What the exercise asks: Repeat the whole listing exactly.
######
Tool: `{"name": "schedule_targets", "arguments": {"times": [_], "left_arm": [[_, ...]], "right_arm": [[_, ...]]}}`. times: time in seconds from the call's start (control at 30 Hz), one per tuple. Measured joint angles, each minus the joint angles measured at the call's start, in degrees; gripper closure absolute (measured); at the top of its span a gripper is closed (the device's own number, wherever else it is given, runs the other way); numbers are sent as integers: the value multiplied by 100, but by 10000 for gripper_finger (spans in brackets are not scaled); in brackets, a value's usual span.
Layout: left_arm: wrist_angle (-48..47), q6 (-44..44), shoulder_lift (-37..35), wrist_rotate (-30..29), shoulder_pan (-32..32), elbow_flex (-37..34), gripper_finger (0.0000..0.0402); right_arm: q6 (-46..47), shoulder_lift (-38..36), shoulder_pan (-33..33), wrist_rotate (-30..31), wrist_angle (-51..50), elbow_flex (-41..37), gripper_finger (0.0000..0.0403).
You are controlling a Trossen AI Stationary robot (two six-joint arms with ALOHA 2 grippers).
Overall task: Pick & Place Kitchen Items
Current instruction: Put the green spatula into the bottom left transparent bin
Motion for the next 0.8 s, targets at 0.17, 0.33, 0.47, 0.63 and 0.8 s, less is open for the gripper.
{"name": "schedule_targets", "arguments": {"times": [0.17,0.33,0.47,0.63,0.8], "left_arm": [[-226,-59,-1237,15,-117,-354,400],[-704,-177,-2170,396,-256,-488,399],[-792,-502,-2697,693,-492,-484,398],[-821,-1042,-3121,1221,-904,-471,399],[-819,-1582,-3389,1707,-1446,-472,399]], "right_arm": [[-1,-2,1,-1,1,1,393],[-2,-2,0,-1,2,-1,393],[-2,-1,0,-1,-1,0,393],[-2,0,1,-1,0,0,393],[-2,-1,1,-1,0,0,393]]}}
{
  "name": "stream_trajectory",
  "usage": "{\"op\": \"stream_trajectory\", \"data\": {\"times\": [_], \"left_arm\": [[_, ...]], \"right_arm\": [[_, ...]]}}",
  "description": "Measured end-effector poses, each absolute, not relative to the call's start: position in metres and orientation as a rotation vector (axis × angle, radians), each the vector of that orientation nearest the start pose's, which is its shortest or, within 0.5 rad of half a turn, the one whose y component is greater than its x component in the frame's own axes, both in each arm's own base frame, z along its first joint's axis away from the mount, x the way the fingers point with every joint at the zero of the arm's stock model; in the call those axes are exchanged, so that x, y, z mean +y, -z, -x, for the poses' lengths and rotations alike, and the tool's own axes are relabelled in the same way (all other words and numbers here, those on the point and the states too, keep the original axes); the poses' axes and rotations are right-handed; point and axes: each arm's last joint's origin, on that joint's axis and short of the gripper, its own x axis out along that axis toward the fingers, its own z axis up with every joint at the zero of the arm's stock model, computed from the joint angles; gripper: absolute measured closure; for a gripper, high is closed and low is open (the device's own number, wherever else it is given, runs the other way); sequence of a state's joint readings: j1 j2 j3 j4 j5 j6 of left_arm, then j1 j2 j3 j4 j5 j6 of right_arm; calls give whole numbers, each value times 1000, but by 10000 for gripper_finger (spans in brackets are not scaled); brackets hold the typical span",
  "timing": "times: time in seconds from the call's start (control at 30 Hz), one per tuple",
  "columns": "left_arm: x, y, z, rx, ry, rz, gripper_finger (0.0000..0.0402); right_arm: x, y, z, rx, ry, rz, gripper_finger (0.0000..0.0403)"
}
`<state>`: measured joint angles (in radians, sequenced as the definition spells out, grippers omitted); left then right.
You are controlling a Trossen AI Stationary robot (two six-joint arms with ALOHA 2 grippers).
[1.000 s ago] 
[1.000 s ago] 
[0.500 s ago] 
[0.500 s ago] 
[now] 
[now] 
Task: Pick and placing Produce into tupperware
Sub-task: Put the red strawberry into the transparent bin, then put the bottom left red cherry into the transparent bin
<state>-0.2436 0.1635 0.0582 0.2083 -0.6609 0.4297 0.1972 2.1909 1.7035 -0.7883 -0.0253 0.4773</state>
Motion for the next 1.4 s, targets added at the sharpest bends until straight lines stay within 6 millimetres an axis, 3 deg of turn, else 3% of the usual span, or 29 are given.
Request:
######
Response area:
Tool: `{"name": "schedule_targets", "arguments": {"times": [_], "left_arm": [[_, ...]], "right_arm": [[_, ...]]}}`. times: time in seconds from the call's start (control at 30 Hz), one per tuple. Measured joint angles, each minus the joint angles measured at the call's start, in degrees; gripper closure absolute (measured); at the top of its span a gripper is closed (the device's own number, wherever else it is given, runs the other way); numbers are sent as integers: the value multiplied by 100, but by 10000 for gripper_finger (spans in brackets are not scaled); in brackets, a value's usual span.
Layout: left_arm: wrist_angle (-48..47), q6 (-44..44), shoulder_lift (-37..35), wrist_rotate (-30..29), shoulder_pan (-32..32), elbow_flex (-37..34), gripper_finger (0.0000..0.0402); right_arm: q6 (-46..47), shoulder_lift (-38..36), shoulder_pan (-33..33), wrist_rotate (-30..31), wrist_angle (-51..50), elbow_flex (-41..37), gripper_finger (0.0000..0.0403).
You are controlling a Trossen AI Stationary robot (two six-joint arms with ALOHA 2 grippers).
Overall task: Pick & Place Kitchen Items
Current instruction: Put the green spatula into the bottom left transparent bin
Motion for the next 0.8 s, targets at 0.17, 0.33, 0.47, 0.63 and 0.8 s, less is open for the gripper.
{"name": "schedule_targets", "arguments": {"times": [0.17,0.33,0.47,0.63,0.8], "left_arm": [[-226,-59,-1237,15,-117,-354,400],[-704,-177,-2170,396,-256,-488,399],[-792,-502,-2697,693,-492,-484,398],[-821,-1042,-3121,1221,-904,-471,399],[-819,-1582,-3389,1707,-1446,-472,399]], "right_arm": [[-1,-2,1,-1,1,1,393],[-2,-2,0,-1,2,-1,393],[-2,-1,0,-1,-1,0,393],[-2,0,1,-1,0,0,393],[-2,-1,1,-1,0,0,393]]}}
{
  "name": "stream_trajectory",
  "usage": "{\"op\": \"stream_trajectory\", \"data\": {\"times\": [_], \"left_arm\": [[_, ...]], \"right_arm\": [[_, ...]]}}",
  "description": "Measured end-effector poses, each absolute, not relative to the call's start: position in metres and orientation as a rotation vector (axis × angle, radians), each the vector of that orientation nearest the start pose's, which is its shortest or, within 0.5 rad of half a turn, the one whose y component is greater than its x component in the frame's own axes, both in each arm's own base frame, z along its first joint's axis away from the mount, x the way the fingers point with every joint at the zero of the arm's stock model; in the call those axes are exchanged, so that x, y, z mean +y, -z, -x, for the poses' lengths and rotations alike, and the tool's own axes are relabelled in the same way (all other words and numbers here, those on the point and the states too, keep the original axes); the poses' axes and rotations are right-handed; point and axes: each arm's last joint's origin, on that joint's axis and short of the gripper, its own x axis out along that axis toward the fingers, its own z axis up with every joint at the zero of the arm's stock model, computed from the joint angles; gripper: absolute measured closure; for a gripper, high is closed and low is open (the device's own number, wherever else it is given, runs the other way); sequence of a state's joint readings: j1 j2 j3 j4 j5 j6 of left_arm, then j1 j2 j3 j4 j5 j6 of right_arm; calls give whole numbers, each value times 1000, but by 10000 for gripper_finger (spans in brackets are not scaled); brackets hold the typical span",
  "timing": "times: time in seconds from the call's start (control at 30 Hz), one per tuple",
  "columns": "left_arm: x, y, z, rx, ry, rz, gripper_finger (0.0000..0.0402); right_arm: x, y, z, rx, ry, rz, gripper_finger (0.0000..0.0403)"
}
`<state>`: measured joint angles (in radians, sequenced as the definition spells out, grippers omitted); left then right.
You are controlling a Trossen AI Stationary robot (two six-joint arms with ALOHA 2 grippers).
[1.000 s ago] 
[1.000 s ago] 
[0.500 s ago] 
[0.500 s ago] 
[now] 
[now] 
Task: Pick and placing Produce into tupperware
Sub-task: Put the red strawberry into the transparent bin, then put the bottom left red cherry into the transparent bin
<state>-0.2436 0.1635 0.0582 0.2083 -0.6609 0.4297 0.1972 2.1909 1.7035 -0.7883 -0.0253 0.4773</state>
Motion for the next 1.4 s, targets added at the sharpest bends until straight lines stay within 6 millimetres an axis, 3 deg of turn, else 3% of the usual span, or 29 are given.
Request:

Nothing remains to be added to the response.